Recent research highlights the dependency of BPE subword tokenization's efficacy on the morphological nature of the language.
Our study empirically identifies the optimal number of BPE tokens for Bengali, a language known for its morphological complexity.
- Score: 0.0
- License: http://creativecommons.org/licenses/by-nc-nd/4.0/
- Abstract: Byte pair encoding (BPE) emerges as an effective tokenization method for
tackling the out-of-vocabulary (OOV) challenge in various natural language and
speech processing tasks.
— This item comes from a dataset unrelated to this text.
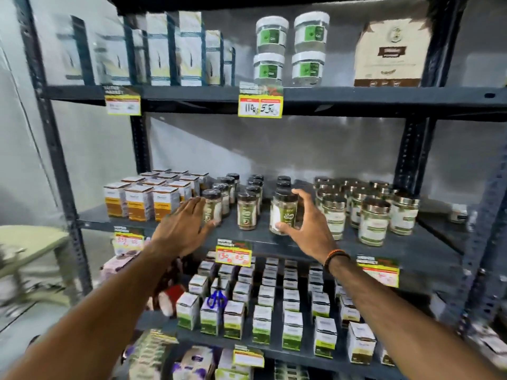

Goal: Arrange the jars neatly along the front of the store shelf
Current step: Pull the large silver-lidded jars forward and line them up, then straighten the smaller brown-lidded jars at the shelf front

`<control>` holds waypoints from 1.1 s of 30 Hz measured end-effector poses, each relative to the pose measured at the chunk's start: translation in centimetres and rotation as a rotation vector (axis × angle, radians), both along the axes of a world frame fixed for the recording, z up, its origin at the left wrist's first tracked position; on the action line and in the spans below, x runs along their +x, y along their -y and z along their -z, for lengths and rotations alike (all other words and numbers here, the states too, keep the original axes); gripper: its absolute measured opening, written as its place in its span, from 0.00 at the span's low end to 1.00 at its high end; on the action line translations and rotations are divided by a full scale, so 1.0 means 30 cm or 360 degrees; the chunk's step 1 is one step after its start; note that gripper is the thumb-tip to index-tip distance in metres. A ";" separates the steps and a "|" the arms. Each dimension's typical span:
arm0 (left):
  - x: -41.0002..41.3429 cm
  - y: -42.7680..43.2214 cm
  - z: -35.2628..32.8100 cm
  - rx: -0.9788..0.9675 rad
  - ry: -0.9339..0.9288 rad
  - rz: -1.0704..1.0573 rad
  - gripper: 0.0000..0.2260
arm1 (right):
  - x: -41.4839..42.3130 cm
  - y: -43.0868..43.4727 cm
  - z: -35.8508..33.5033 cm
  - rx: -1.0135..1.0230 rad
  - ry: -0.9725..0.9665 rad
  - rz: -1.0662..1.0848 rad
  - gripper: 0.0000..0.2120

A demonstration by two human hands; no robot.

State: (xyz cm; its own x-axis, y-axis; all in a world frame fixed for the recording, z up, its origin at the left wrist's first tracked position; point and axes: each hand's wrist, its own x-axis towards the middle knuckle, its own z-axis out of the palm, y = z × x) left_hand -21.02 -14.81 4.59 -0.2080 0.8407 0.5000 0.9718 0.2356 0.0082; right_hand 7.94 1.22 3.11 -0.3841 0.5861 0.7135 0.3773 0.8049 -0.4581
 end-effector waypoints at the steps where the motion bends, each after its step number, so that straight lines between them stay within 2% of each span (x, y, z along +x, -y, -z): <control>1: -0.044 0.007 0.009 -0.0004 -0.0005 -0.0012 0.42 | -0.030 -0.002 0.016 -0.0027 -0.0007 -0.0017 0.45; 4: -0.153 -0.003 0.054 -0.0045 -0.0025 -0.0030 0.44 | -0.107 -0.009 0.059 -0.0079 -0.0012 -0.0027 0.45; 13: -0.295 -0.141 0.237 -0.0173 0.0111 0.0024 0.38 | -0.234 -0.048 0.137 -0.0153 -0.0059 0.0018 0.46; 24: -0.351 -0.195 0.294 -0.0095 -0.0050 0.0057 0.36 | -0.263 -0.056 0.183 -0.0136 -0.0136 0.0072 0.51; 29: -0.352 -0.195 0.296 -0.0086 -0.0066 0.0057 0.36 | -0.238 -0.041 0.191 -0.0135 -0.0210 0.0104 0.48; 33: -0.347 -0.192 0.293 -0.0084 -0.0074 0.0078 0.37 | -0.181 -0.050 0.167 0.0035 -0.0330 0.0155 0.37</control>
State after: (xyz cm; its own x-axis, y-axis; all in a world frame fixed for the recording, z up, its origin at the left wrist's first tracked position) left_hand -31.44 -9.04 -4.21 -0.1434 0.8747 0.4630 0.9812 0.1866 -0.0486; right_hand 2.51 2.72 -1.89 -0.1701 0.5964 0.7845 0.3532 0.7801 -0.5165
Recent research highlights the dependency of BPE
subword tokenization's efficacy on the morphological nature of the language,
particularly in languages rich in inflectional morphology, where fewer BPE
merges suffice for generating highly productive tokens. Motivated by this, our
study empirically identifies the optimal number of BPE tokens for Bengali, a
language known for its morphological complexity, thus enhancing
out-of-distribution automatic speech recognition (ASR) performance.
Experimental evaluation reveals that an excessively high number of BPE tokens
can lead to overfitting, while approximately 500-1000 tokens result in superior
OOV performance. Furthermore, we conduct a comparative analysis of BPE with
character-based and unigram-based tokenization methods. By introducing BPE
tokenization to Bengali ASR, we achieve a substantial reduction in the word
error rate (WER) from 66.44% in our character-based baseline system to 63.80%
on the LB-ASRTD eval set and from 46.34% to 42.80% on the SHRUTI eval set, both
of which include out-of-distribution data.
Related papers
- MorphTok: Morphologically Grounded Tokenization for Indian Languages [23.58043476541051]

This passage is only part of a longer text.